Originally posted on another site on 24 April 2010.
Whenever I make a public declaration about my writing, it all falls in a heap a few days/weeks later, so I’m reluctant to talk about it any more. And I’m sick and tired of reporting that “I don’t have time” or “I’m too tired” or “blah blah isn’t working out how it should”. Excuses, all excuses!
So I’m going to say it straight. I’m doubting my ability as a writer. There, I said it.
Oh, it’s not the first time I’ve found myself full of doubt and it won’t be the last time. It’s just the person I am. I’m a worrier from way back. If I haven’t got anything to worry about, I’ll worry about that. Anyway, I have doubts, but I’ve decided that I want to write so I’m going to write. What happens after that is not to be worried about. And I’m going to write when and how it suits me and stop (or try to stop) worrying about the whole bloody thing because it’s the worry that is taking the enjoyment out of it.

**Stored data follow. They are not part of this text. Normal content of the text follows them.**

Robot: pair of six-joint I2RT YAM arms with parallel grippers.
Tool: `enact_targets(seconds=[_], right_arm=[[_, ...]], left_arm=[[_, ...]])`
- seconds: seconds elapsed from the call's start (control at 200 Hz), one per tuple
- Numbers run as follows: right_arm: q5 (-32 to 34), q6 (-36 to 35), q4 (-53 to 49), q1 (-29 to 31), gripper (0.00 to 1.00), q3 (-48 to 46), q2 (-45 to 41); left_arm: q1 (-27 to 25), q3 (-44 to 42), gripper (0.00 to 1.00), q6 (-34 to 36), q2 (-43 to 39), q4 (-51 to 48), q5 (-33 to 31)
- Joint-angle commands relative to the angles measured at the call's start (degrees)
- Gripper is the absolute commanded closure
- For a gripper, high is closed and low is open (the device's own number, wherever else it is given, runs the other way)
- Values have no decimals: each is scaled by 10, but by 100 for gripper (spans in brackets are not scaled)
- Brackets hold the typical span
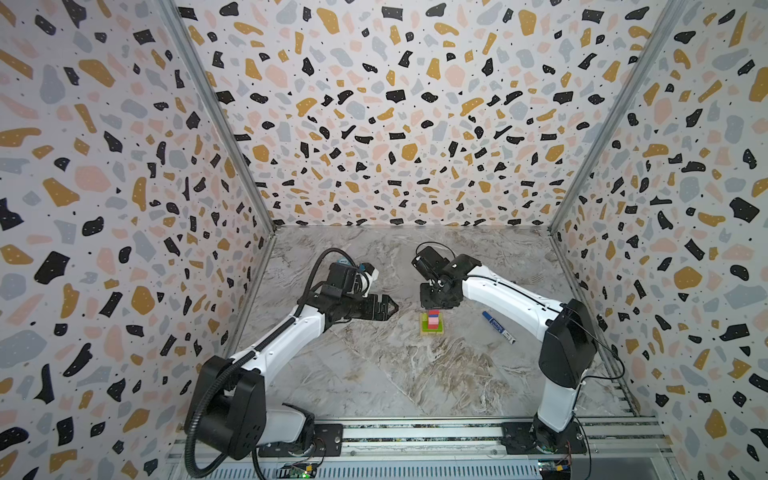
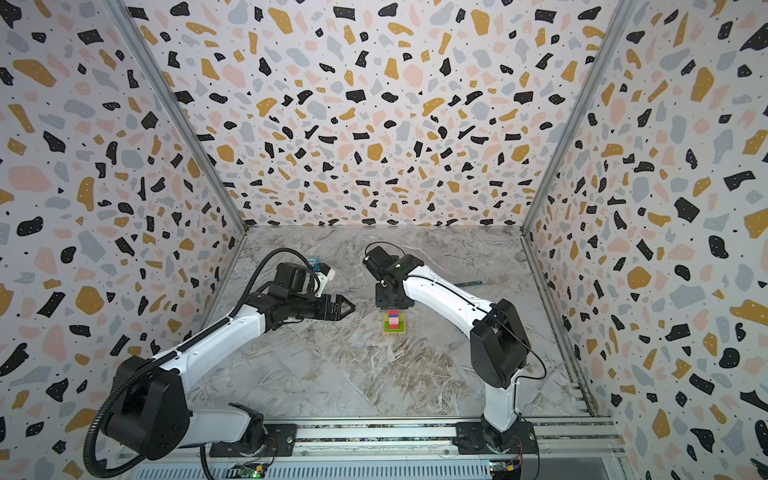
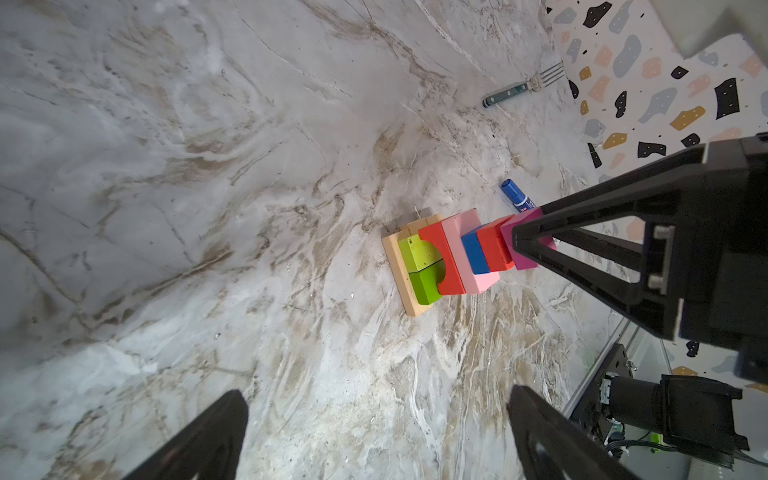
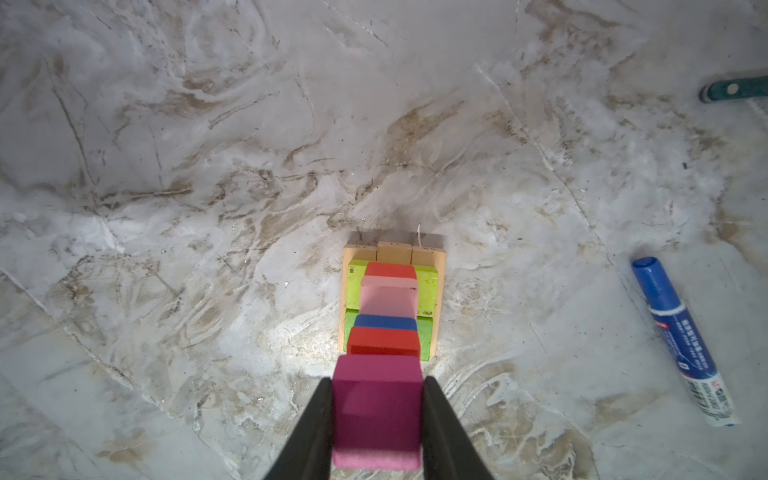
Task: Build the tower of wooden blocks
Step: 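Align the held magenta cube above the red cube on the stack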
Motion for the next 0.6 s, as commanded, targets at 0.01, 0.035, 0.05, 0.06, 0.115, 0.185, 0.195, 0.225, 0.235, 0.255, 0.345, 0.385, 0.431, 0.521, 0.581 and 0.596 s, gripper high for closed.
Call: enact_targets(seconds=[0.01, 0.035, 0.05, 0.06, 0.115, 0.185, 0.195, 0.225, 0.235, 0.255, 0.345, 0.385, 0.431, 0.521, 0.581, 0.596], right_arm=[[14, 5, -15, 3, 70, 4, -5], [14, 5, -15, 3, 70, 4, -5], [14, 5, -14, 3, 70, 4, -5], [14, 5, -15, 3, 70, 4, -6], [13, 4, -14, 3, 70, 5, -4], [12, 4, -14, 5, 70, 5, -4], [12, 4, -14, 5, 70, 5, -3], [11, 3, -14, 6, 70, 5, -3], [11, 3, -14, 6, 69, 5, -3], [11, 4, -14, 6, 70, 5, -3], [11, 4, -14, 7, 70, 5, -4], [12, 4, -14, 7, 70, 5, -4], [13, 4, -15, 7, 70, 5, -4], [15, 5, -14, 7, 69, 2, -5], [15, 5, -14, 7, 69, 1, -7], [15, 4, -15, 7, 70, 1, -6]], left_arm=[[3, -7, 1, 1, -12, 15, 8], [3, -7, 1, 1, -12, 14, 8], [3, -7, 1, 1, -12, 14, 8], [3, -7, 1, 1, -12, 14, 8], [3, -7, 1, 1, -12, 14, 8], [3, -7, 1, 1, -12, 15, 8], [3, -7, 1, 1, -12, 14, 8], [3, -7, 1, 1, -11, 15, 8], [3, -7, 1, 1, -11, 15, 8], [3, -7, 1, 1, -11, 14, 8], [3, -7, 1, 1, -10, 14, 8], [3, -7, 1, 1, -10, 14, 8], [3, -7, 1, 1, -10, 14, 8], [3, -7, 1, 1, -10, 15, 8], [3, -7, 1, 1, -10, 14, 8], [3, -7, 1, 1, -11, 15, 8]])
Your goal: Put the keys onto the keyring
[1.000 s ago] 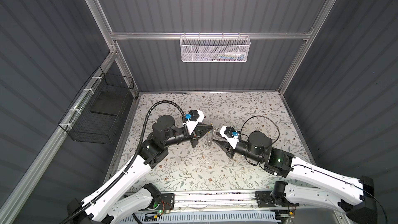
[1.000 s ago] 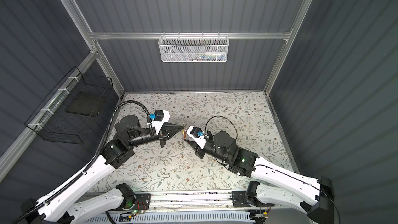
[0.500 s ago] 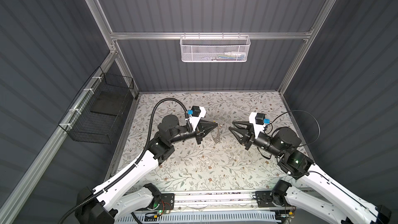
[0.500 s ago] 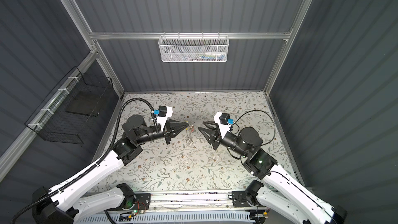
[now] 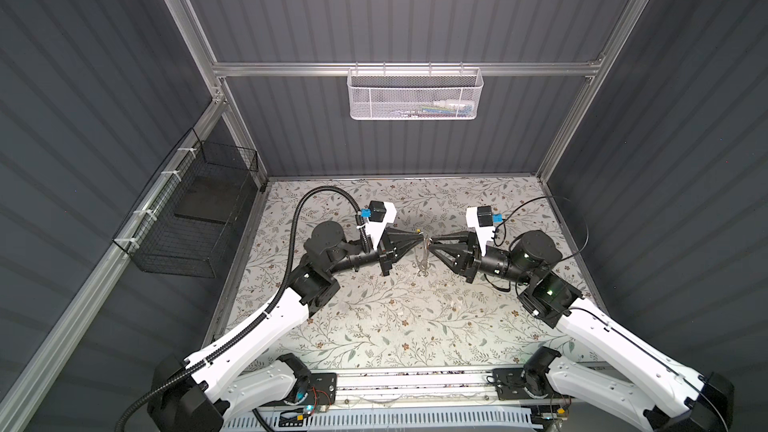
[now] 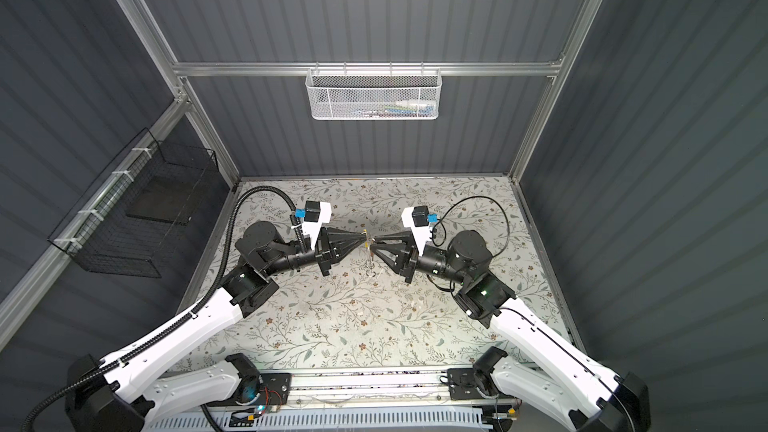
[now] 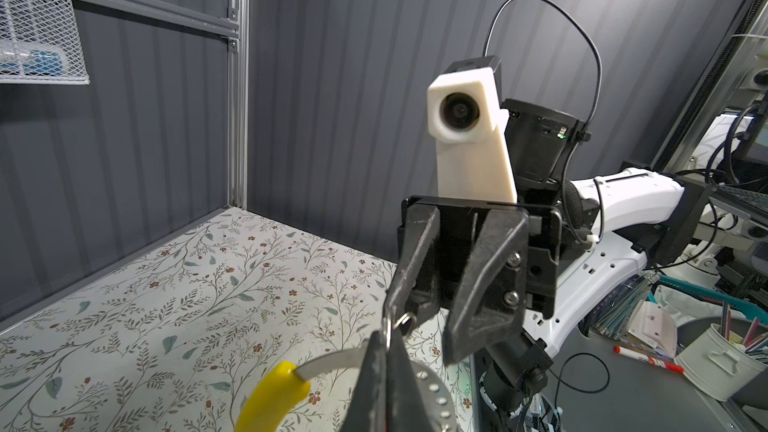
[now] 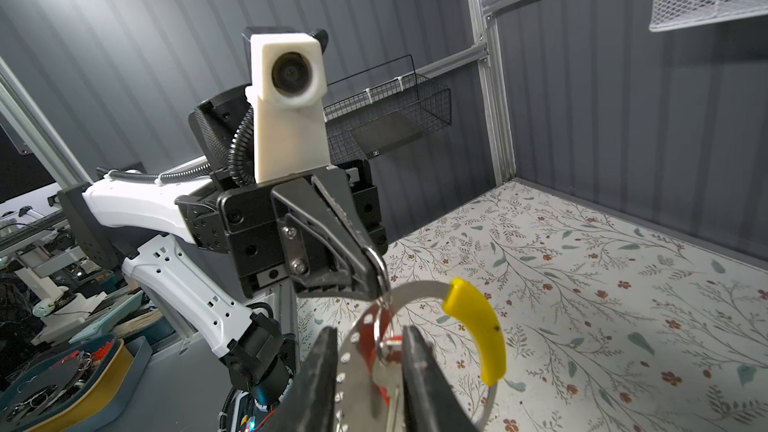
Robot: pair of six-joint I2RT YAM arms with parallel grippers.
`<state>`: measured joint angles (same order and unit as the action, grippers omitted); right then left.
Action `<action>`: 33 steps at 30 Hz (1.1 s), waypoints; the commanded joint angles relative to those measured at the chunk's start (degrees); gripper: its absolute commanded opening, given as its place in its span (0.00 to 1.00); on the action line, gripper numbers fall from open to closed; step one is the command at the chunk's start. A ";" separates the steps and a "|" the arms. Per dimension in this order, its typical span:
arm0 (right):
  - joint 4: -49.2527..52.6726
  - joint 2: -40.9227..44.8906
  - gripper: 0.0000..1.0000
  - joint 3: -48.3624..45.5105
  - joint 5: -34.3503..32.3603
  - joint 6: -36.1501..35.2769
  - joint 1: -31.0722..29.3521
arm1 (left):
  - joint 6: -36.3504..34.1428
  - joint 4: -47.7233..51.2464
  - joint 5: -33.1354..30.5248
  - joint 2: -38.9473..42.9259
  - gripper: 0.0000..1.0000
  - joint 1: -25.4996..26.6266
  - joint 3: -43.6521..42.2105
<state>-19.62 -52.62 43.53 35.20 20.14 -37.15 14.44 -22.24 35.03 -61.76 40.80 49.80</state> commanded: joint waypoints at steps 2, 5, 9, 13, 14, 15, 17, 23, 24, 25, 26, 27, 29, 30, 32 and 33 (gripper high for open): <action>-1.90 -0.52 0.28 1.94 1.71 0.41 0.31 | 1.27 -2.70 1.55 -0.11 0.00 -0.37 -0.63; -2.17 -1.12 0.27 2.13 1.61 0.32 0.47 | 1.71 -2.90 2.06 -0.21 0.00 -0.37 -0.49; -2.51 -1.92 0.26 2.69 1.82 0.54 0.67 | 1.89 -2.50 2.79 -0.38 0.00 -0.39 -0.13; -3.30 -2.31 0.24 2.99 2.09 1.06 0.93 | 1.82 -2.29 3.12 -0.37 0.00 -0.34 -0.10; -3.40 -2.31 0.24 3.04 2.11 1.14 0.85 | 1.93 -2.28 3.25 -0.39 0.00 -0.30 -0.14; -3.41 -2.40 0.24 3.14 2.16 1.12 0.93 | 1.96 -2.29 3.42 -0.38 0.00 -0.30 -0.09; -3.32 -2.66 0.23 3.32 2.34 1.22 1.01 | 2.01 -2.28 3.65 -0.43 0.00 -0.29 0.00; -3.40 -3.62 0.19 4.05 3.62 1.48 1.18 | 2.17 -2.33 3.91 -0.38 0.00 -0.30 0.04; -3.32 -3.83 0.18 4.10 3.82 1.50 1.13 | 2.17 -2.28 3.91 -0.39 0.00 -0.28 0.08; -3.24 -4.00 0.18 4.20 4.07 1.57 1.14 | 2.20 -2.16 3.84 -0.25 0.00 -0.32 0.10; -3.06 -4.16 0.17 4.20 4.26 1.57 1.15 | 2.04 -2.11 3.70 -0.13 0.00 -0.28 0.03; -3.01 -4.24 0.17 4.16 4.40 1.57 1.13 | 1.93 -2.02 3.50 0.03 0.00 -0.28 -0.02; -2.81 -4.25 0.18 3.86 4.51 1.66 1.18 | 1.92 -2.02 3.06 0.40 0.00 -0.28 -0.22; -2.72 -4.31 0.18 3.71 4.40 1.62 1.26 | 1.76 -2.06 2.88 0.60 0.00 -0.34 -0.24; -2.48 -4.08 0.18 3.29 4.14 1.66 1.37 | 1.74 -2.06 2.76 0.78 0.00 -0.29 -0.39; -2.49 -3.99 0.18 3.20 4.09 1.65 1.46 | 1.74 -2.11 2.77 0.84 0.00 -0.29 -0.36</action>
<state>-21.63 -56.84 46.17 38.65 21.50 -36.05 15.75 -22.96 37.54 -62.17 40.80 49.74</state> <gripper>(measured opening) 0.181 0.046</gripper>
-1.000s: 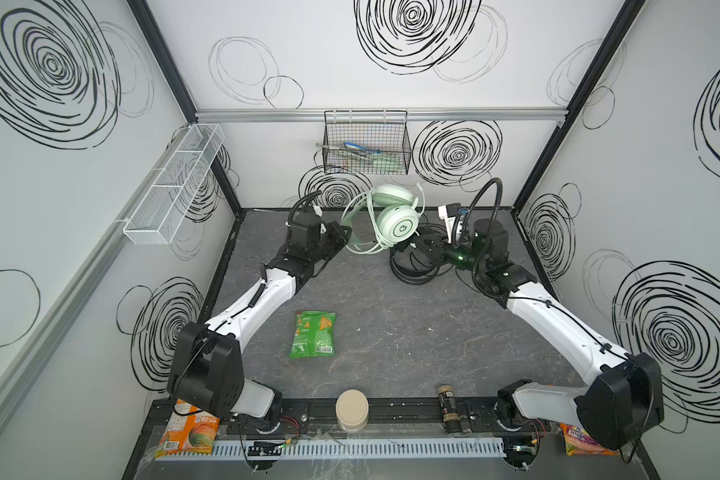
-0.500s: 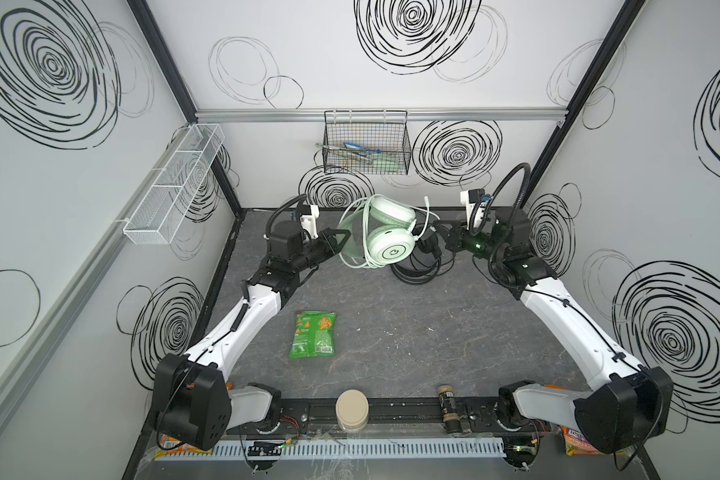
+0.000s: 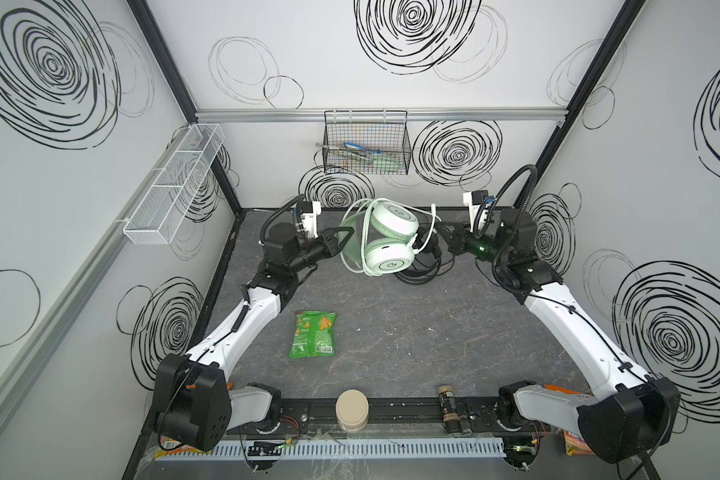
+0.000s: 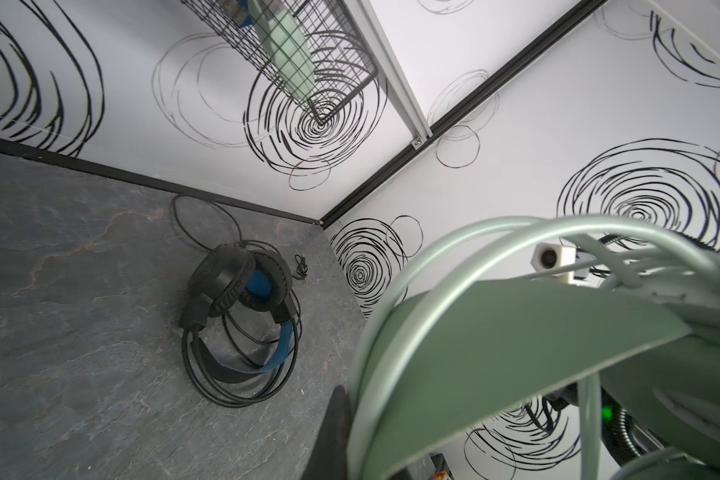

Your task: Wrap the headphones

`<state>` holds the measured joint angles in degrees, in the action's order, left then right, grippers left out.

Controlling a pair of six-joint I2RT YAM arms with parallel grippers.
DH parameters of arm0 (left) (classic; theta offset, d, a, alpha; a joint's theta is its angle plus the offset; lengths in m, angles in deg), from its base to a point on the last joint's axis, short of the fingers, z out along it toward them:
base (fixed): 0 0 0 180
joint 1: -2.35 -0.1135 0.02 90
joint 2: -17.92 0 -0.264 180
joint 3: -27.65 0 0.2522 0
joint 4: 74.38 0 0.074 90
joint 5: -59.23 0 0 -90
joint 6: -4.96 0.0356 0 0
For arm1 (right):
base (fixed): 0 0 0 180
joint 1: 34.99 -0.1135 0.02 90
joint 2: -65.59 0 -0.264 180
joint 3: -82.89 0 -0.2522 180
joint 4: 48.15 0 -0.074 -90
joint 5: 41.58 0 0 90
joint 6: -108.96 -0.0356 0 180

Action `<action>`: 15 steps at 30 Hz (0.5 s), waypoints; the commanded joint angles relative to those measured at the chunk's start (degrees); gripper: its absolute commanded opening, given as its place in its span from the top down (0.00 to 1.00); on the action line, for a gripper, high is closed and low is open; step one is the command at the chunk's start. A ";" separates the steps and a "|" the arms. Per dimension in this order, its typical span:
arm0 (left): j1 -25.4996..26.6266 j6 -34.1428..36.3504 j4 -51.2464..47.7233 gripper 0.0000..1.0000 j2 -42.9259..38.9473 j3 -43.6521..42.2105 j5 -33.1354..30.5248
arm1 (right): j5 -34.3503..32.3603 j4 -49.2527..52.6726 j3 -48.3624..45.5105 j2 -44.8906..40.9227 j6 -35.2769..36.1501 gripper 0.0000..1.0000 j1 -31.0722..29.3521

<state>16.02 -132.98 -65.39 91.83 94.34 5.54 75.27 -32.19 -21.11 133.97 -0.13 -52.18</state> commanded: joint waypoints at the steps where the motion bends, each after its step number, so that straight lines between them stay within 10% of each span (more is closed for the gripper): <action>1: 0.18 -4.96 12.28 1.00 -2.11 1.81 -0.61 | -0.24 -0.95 -1.84 -0.96 -1.62 0.99 -0.54; 9: 5.04 4.77 11.56 1.00 -8.70 -1.11 -14.19 | 5.91 -6.43 -4.53 -2.81 -2.75 0.98 -2.13; 15: 2.96 -0.95 24.40 1.00 -7.91 -4.43 -8.66 | 14.13 -17.97 -6.73 -6.13 -9.62 0.97 -3.64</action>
<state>20.41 -128.59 -57.04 84.83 90.20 -3.83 85.09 -42.83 -27.80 129.54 -5.77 -55.04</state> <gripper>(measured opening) 0.097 0.067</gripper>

Project 1: Whispering Caves
This is a project I started way back in the old days – and I mean 20 years ago. I finished the manuscript, but it needed much improvement. There were holes like you wouldn’t believe but I fell in love with the characters and world, and have decided to salvage what I can and move on.
Thing is, the longer I plan, the more I’m moving away from that old story. Admittedly, I know I’ve been holding on and holding on. I’ve even written a post about it before, but I’ve finally made the decision to let go and remould the story without holding on to the past. That decision came when I realised I had to remain my characters to fit with the history I have built for the world. If I don’t rename them then I will be leaving a marker in the story that shouldn’t be there.
In essence, the only remainder will be the story title – Whispering Caves – because that is the perfect name for the story I’ve planned.
Now the problem with this story is that I can’t stop planning and that is a bad thing. The reason is because one thread is lacking something, still, and I can’t figure out what to do by myself. This morning, in fact, right now I’ve decided to approach a small group I’m a member of and ask for their help. Maybe getting this issue resolved will allow me to move from planning mode to writing mode.
Project 2: The Mystery Project
This is a project that I’ve started working on and doing research for. I will not divulge any information about it, but I will mention that the planning practically took care of itself in a 24 hour period. It will be written in three parts, which I can flit between at will. I’m ready to write.
I’ve set up the document and plan to dedicate a few hours to it today. This is an exciting step for me as I don’t feel as if I’ve actually written anything in a long time.